California Cattle Ranchers and the Drought: There is so much misinformation out there
Author’s note: This is the first in a series about the challenges facing 21st century California ranchers.
Mike Smith has about had it. So have a lot of other California ranchers.
“We’ve been dealing with this historic drought for the past few years…since before California homeowners started letting their lawns die,” Smith, chair of the California Beef Council, said. “Suddenly people are waking up to the severity of the drought and their first reaction is to point fingers. California agriculture seems to be a favorite target.”
Smith, who is also the special projects manager for Harris Ranch in Coalinga, shakes his head. “There is so much misinformation out there. It’s tough enough to deal with a large-scale problem like this when you have to keep busting myths right and left.”
The “myths” Smith refers to are numbers tossed around about the percentage of water consumed by farms and the percentage agriculture contributes to California’s economy. In a recent Op-Ed column in the Los Angeles Times, California’s Secretary of Agriculture, Karen Ross, made her own attempt to address the misperceptions that surround the numbers being cited. Blanket statements such as “farms consume 80% of the state’s water,” and agriculture generates “only about 2% of (California’s) gross domestic product” are deceptive, notes Ross and University of California-Davis professor of agricultural and resource economics, Daniel Sumner. That 80% figure includes water dedicated to environmental uses, such as water in rivers that flows into the ocean. And in terms of the economy, Ross writes, separating agriculture from the way it links to so many other sectors such as utilities, real estate, the food and beverage processing that is part of non-durable goods manufacturing, and the wholesale and retail trade categories—not to mention transportation, finance, insurance and other categories—gives an incomplete picture of just how central food is to a variety of economic sectors in California.

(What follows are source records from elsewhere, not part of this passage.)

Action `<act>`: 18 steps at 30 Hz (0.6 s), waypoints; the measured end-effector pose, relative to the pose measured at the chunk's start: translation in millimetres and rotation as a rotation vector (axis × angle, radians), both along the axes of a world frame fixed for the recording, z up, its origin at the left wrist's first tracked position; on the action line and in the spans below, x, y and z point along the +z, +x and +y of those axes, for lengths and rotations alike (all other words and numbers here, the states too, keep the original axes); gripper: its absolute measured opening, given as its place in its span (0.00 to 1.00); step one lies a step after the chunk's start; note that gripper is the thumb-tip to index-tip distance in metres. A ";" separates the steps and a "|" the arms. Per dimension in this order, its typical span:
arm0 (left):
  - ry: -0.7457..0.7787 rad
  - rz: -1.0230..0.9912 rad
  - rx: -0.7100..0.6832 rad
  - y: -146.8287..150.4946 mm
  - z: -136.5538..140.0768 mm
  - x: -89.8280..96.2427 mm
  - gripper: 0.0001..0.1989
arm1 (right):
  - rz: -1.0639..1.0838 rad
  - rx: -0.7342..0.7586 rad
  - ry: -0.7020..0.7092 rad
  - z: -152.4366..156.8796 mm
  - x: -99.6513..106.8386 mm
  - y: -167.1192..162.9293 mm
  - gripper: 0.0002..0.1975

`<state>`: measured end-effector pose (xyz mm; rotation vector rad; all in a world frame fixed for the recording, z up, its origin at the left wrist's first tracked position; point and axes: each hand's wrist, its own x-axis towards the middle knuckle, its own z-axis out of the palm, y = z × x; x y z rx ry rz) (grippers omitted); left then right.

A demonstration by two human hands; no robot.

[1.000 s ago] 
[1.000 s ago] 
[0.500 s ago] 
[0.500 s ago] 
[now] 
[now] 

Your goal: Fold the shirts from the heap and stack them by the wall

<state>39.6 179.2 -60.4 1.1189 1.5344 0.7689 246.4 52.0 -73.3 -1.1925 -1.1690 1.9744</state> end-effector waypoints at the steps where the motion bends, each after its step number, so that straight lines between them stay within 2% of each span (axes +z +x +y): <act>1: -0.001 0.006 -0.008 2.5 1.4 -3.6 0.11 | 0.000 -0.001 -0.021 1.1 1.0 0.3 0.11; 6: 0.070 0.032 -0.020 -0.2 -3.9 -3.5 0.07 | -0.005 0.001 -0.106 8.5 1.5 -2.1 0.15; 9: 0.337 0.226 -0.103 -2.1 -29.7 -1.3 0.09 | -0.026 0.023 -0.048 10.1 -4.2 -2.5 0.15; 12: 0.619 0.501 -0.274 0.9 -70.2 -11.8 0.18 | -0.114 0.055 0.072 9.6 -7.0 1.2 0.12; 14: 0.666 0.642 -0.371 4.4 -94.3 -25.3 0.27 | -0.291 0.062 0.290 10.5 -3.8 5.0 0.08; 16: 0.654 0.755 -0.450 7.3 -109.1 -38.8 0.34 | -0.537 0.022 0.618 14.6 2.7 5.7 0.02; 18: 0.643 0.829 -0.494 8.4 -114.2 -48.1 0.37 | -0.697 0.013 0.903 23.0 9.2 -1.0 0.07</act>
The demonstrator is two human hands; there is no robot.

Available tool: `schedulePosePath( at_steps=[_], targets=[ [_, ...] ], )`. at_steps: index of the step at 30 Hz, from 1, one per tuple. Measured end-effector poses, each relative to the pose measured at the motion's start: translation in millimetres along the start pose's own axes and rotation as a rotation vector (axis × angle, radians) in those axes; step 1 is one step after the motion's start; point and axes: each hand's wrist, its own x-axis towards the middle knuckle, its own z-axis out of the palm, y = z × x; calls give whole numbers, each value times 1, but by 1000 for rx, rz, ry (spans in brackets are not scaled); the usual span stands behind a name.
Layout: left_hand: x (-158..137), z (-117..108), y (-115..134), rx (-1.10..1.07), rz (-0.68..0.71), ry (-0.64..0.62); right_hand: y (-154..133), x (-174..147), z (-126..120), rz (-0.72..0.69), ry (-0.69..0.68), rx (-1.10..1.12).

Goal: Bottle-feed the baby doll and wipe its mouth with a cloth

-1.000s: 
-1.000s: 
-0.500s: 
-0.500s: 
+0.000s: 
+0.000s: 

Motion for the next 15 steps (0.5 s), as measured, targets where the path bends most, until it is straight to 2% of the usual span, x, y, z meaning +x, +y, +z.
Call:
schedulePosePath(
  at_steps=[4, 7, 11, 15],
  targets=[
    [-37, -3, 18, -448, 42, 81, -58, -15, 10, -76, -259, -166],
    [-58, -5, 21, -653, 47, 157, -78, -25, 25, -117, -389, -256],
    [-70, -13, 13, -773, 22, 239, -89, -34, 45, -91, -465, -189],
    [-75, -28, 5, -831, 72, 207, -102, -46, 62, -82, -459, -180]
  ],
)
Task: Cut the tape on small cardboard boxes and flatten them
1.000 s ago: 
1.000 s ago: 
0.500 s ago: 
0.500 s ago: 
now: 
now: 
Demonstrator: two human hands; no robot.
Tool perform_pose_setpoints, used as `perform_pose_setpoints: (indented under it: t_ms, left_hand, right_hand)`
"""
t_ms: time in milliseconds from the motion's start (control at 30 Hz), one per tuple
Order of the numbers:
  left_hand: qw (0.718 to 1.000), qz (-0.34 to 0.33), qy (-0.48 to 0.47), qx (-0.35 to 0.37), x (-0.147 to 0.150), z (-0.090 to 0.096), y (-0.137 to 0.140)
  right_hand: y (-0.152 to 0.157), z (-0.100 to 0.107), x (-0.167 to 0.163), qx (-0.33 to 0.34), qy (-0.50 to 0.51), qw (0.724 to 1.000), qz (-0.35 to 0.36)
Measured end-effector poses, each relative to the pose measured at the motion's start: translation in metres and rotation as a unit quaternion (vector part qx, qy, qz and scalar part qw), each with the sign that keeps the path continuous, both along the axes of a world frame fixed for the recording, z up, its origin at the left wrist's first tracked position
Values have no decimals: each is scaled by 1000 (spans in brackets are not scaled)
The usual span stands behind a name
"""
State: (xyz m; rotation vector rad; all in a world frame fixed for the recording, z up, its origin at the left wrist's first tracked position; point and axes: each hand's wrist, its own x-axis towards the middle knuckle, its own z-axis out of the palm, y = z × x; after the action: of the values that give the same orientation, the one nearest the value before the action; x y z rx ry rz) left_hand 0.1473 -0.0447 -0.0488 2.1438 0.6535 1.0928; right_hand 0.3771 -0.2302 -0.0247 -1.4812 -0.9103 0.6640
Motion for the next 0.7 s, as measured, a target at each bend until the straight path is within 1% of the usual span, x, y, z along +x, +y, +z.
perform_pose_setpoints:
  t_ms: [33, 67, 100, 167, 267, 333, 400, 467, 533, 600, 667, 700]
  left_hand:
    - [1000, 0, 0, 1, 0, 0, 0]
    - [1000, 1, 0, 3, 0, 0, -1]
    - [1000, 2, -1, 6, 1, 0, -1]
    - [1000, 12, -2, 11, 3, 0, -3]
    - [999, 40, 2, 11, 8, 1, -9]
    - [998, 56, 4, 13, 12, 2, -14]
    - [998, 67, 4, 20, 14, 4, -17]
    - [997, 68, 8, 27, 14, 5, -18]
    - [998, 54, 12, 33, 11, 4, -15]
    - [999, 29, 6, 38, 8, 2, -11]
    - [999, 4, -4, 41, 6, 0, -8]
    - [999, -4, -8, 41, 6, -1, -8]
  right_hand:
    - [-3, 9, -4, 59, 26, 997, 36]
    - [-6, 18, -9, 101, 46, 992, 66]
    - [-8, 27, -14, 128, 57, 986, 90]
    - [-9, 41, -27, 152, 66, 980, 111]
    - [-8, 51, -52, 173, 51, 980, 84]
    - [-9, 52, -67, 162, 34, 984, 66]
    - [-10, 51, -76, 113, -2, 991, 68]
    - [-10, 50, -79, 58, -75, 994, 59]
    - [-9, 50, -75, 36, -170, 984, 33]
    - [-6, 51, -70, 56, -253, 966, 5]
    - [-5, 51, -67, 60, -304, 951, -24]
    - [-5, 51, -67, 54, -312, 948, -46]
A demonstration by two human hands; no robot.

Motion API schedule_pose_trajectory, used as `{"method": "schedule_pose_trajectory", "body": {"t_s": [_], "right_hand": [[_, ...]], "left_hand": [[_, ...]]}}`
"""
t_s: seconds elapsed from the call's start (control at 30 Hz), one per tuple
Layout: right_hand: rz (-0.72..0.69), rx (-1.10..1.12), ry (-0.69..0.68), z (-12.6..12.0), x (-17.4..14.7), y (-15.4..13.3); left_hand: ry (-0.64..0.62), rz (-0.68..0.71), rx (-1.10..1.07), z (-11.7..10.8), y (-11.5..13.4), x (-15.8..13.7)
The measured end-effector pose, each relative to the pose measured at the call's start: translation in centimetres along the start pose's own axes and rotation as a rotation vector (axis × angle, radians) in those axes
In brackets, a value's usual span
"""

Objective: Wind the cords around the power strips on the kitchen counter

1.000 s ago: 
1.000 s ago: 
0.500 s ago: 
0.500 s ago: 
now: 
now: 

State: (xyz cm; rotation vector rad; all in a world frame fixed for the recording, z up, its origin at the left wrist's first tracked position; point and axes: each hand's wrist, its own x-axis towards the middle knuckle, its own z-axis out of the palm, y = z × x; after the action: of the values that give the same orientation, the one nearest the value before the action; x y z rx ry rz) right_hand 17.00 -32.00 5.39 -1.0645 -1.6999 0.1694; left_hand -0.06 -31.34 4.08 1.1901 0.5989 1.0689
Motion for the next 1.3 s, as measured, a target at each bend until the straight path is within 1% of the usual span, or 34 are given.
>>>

While, as Mike Smith notes, many Californians have begun to look closely at their own water conservation—taking shorter showers, replacing lawns with drought-tolerant plants and skipping the weekly car washing—ranchers have been focused on this for years. Speaking more than a year ago, Monterey County rancher Kevin Kester addressed drought issues before they were on much of the public’s radar.
“We’ve had to reduce our herd size significantly just to sustain in this drought,” Kester stated in early 2014, “and we’ll have to take more drastic measures if the drought continues.” The impact, he said, goes beyond just a smaller herd: it also means a loss of years of building up the genetics of his cattle. “Recovery from that—even with rainfall—will take years.”
Kester is a fifth-generation rancher, and so he takes the long view when times are tough. Continuing to ranch is a “combination of pride, family legacy and a real love of this life and what we do. I want to continue that legacy my ancestors built, and afford my children the same opportunity to be a part of this industry. There’s nothing else I’d rather do than ranch and know that I’m providing food that others will be able to enjoy and benefit from.”